Q: How are you preparing your fight?
A: We have worked on two separate tracks _ submitting an appeal to a higher court within 30 days and working on filing the case with the International Criminal Court, which we place higher hopes in.
Q: Why are you filing a case to the ICC?
A: The case is really about a territorial dispute which the countries have been unable to settle.
As the area on which those people allegedly trespassed has not yet been proved to belong to either Thailand or Cambodia, the court should not have authority over the case.
But the court has already sentenced them, so I think the Cambodian government has violated international agreements.
Jailing them as a result of a legal interpretation by the court has violated their human rights.
Q: What happened to the court to prompt such a verdict?
A: The court did not accept any evidence concerning the pair which we filed to prove their innocence, claiming it was not official.
The court based its ruling on a map of the area [that Thailand disputes], and concluded that they had trespassed on Cambodian territory. It claimed they were in a military area.
But our aerial map suggests they were arrested 200m behind the alleged trespassing point.
Q: The court also convicted them of spying.
A: The court cited a camera carried by Ms Ratree, and Mr Veera's diaries in which he mentioned a pile of weapons he had found. It even alleged that Mr Veera had disguised himself as a mushroom collector to keep an eye on the Cambodians.
We provided 27 documents ranging from border treaties to the map. But the court refused to consider them.
Q: How did the government help?
A: The government did not help at all. I produced a letter asking for documents from Mr Abhisit about a week before the court's verdict.
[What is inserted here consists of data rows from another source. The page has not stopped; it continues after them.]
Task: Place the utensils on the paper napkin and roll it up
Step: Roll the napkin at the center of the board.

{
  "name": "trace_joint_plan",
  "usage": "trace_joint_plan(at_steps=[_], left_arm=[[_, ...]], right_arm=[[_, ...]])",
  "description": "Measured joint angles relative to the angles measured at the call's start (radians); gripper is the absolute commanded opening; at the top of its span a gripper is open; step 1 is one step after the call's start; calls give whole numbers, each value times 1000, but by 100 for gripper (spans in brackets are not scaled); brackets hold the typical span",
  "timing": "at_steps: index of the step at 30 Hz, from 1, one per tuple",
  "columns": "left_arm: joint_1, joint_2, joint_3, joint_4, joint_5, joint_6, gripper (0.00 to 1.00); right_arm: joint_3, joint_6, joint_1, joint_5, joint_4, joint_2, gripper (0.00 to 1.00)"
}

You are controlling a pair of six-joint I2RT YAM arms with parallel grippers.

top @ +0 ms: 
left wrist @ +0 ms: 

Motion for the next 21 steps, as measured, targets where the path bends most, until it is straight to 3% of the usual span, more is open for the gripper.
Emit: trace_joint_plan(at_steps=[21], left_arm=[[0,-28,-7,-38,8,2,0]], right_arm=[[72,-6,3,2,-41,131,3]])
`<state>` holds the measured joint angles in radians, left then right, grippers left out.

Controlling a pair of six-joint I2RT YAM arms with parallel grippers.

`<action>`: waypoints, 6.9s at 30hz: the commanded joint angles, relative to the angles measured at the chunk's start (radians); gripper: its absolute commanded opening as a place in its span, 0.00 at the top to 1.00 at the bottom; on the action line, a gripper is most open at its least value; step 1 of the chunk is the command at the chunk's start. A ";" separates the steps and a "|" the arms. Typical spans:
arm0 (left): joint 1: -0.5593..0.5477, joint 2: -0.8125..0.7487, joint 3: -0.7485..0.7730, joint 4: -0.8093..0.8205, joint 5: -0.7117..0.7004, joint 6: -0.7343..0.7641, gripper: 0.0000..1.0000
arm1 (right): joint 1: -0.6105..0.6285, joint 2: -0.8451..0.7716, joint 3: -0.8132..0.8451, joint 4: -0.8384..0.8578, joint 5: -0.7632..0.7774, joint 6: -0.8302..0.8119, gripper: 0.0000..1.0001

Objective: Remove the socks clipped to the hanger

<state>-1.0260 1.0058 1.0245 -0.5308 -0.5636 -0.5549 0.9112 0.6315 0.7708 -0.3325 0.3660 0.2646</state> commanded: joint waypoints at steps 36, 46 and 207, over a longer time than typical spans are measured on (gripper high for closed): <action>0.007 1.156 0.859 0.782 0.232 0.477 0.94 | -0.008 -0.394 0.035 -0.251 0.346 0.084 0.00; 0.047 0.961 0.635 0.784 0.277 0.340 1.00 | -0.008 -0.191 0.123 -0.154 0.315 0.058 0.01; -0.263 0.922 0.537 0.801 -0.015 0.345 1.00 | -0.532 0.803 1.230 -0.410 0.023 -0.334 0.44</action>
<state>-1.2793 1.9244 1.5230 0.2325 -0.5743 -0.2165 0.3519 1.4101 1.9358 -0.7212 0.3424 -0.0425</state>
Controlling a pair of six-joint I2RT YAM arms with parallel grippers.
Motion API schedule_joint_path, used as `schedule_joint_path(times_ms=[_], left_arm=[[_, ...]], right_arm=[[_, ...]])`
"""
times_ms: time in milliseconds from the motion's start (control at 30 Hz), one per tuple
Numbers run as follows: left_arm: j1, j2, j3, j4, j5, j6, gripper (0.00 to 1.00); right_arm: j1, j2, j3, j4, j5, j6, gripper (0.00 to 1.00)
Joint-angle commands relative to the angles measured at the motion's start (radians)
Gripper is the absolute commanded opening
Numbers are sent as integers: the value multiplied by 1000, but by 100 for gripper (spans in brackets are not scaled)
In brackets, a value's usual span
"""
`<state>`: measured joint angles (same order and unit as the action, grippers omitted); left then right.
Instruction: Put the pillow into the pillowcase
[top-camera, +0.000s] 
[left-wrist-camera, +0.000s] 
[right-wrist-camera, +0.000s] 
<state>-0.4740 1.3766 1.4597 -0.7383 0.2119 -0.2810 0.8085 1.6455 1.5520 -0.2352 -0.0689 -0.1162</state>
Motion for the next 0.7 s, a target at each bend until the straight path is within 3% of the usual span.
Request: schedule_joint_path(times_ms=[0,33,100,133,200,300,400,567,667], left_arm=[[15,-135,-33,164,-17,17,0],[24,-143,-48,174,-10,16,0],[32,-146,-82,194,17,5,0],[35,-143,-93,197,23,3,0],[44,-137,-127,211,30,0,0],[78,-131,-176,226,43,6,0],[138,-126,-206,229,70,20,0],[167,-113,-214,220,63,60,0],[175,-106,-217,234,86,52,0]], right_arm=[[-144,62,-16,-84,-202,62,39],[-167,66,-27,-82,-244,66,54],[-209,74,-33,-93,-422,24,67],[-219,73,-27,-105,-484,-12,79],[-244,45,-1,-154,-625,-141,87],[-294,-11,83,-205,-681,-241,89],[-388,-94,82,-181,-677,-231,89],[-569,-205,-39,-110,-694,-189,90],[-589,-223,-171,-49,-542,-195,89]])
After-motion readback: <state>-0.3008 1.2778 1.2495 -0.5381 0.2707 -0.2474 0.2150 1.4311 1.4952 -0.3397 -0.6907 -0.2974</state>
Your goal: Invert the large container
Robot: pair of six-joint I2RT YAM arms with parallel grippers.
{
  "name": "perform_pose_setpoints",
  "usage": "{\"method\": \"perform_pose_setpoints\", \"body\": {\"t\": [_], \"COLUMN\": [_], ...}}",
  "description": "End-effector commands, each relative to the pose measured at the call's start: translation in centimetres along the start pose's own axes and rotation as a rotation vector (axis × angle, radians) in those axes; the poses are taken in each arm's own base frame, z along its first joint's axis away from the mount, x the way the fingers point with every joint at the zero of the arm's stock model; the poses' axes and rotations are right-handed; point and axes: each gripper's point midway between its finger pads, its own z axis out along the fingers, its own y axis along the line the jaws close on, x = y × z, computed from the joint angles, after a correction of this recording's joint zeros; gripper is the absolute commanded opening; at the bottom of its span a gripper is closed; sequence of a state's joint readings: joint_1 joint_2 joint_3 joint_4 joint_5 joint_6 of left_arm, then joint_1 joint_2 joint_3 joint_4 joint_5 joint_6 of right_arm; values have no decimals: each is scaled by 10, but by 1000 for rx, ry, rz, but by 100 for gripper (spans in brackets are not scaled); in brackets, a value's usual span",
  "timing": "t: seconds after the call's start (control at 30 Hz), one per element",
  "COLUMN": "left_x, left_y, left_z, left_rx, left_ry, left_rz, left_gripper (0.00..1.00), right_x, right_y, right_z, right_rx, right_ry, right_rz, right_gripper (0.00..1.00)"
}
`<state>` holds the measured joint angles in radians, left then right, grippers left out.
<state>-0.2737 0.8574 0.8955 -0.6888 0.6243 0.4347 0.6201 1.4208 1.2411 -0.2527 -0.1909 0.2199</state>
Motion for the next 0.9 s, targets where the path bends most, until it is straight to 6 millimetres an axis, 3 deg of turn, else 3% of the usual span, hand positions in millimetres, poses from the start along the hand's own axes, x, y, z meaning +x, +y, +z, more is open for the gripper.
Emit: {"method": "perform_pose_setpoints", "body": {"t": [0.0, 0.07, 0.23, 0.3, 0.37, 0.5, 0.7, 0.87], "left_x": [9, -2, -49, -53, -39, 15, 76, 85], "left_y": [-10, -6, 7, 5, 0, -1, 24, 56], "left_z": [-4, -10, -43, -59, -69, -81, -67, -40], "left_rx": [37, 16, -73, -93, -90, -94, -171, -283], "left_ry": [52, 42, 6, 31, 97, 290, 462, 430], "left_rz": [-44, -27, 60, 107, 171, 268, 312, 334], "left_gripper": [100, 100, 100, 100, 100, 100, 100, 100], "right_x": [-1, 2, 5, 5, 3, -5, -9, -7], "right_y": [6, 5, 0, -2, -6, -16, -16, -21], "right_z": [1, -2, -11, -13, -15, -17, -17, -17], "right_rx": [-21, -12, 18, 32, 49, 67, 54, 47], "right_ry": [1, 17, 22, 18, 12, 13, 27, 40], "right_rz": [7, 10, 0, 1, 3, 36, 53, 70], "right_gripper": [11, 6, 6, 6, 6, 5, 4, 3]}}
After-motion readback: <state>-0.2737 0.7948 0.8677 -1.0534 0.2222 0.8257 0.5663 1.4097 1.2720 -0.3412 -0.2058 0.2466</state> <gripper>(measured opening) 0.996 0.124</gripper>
The prime minister told agencies to provide us with the information we sought, but none arrived.
I was very disappointed. The government did not provide any documents to help us fight in court.
If we had received some help from the government, it would have not ended as poorly as it did.
I think it is about our mindsets towards each other. I contacted some officials about this matter, and they said: "You are the yellow shirts' lawyer, we won't talk to you."
Q: Will you ask them again for help?
A: I don't know what I should expect or who to talk to any more. We are lawyers and we just wish to get our people back without tarnishing reputations and assigning guilt. I don't understand why the government does not see things the way we do. Since [Mr Veera and Ms Ratree's convictions] the government has tried to persuade the pair to accept their guilt and ask for a royal pardon, which I think is not right. It is not just.
Q: How are their spirits?
A: Mr Veera is in strong spirits. He has not bowed to pressure because he is firm on the point that he was on Thai soil. He told me that he would fight to the end, even if he has to die there. They are in Prey Sar, home to about 2,000 prisoners. Visits are hard to secure as they need government approval, though his mother has visited him a few times.